WORK REQUIRED
Count the lines in the data below that include the word "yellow", then state the total and nothing besides.

SUPPLIED INFORMATION
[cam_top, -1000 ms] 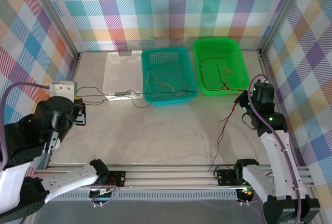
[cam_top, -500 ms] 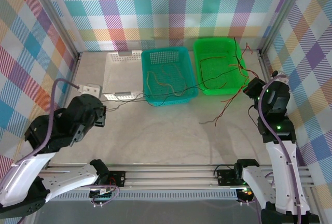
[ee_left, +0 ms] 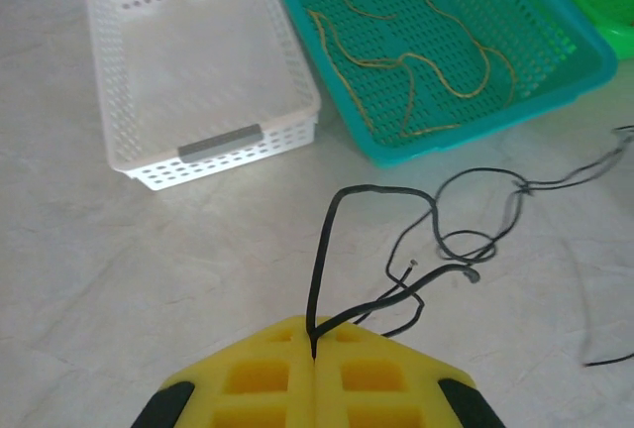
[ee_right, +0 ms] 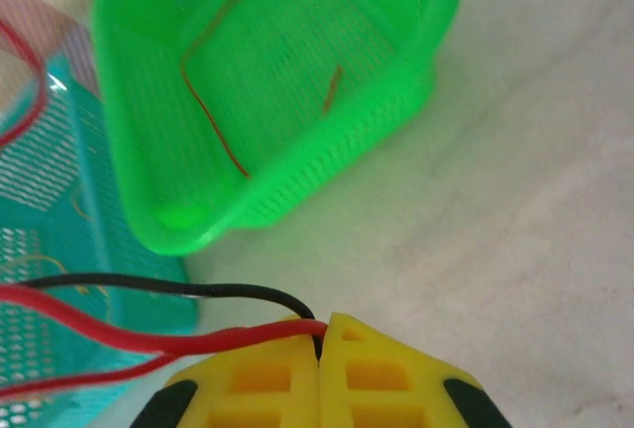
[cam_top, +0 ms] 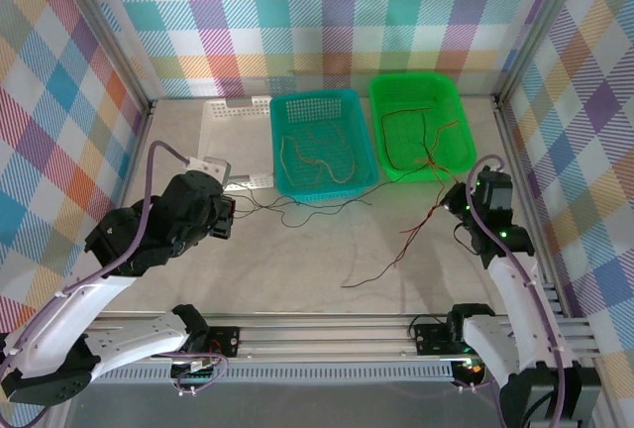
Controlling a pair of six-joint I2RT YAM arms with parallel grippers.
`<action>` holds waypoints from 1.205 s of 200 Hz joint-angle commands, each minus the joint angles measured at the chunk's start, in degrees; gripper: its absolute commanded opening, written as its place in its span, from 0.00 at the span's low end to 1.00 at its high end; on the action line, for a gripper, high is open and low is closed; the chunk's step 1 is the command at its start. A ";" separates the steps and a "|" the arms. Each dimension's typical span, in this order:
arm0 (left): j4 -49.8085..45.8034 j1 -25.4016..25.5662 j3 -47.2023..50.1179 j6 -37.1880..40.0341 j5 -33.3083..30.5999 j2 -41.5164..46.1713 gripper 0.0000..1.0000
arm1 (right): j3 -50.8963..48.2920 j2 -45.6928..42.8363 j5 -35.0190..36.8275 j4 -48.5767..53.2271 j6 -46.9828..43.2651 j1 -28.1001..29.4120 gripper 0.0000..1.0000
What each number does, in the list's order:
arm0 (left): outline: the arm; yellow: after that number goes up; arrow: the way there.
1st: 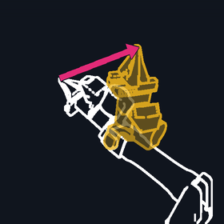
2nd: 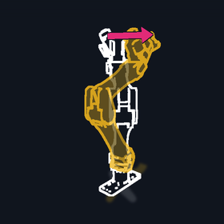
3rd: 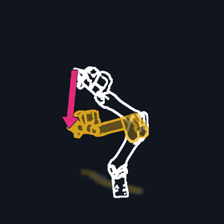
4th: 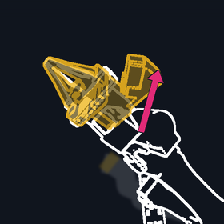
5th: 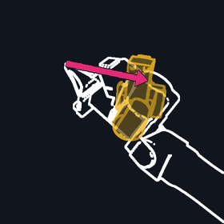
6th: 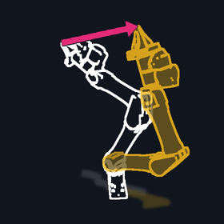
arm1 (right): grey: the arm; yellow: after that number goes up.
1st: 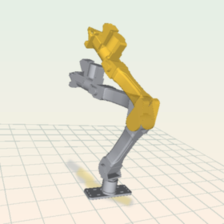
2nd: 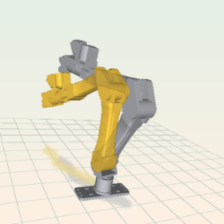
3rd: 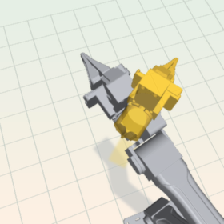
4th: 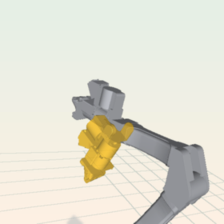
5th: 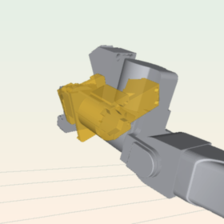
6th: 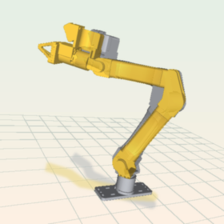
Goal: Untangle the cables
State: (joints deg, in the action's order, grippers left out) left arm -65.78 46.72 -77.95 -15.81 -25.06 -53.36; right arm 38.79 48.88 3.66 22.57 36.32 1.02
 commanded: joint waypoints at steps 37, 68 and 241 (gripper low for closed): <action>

RESPONSE FOR THIS EXERCISE
2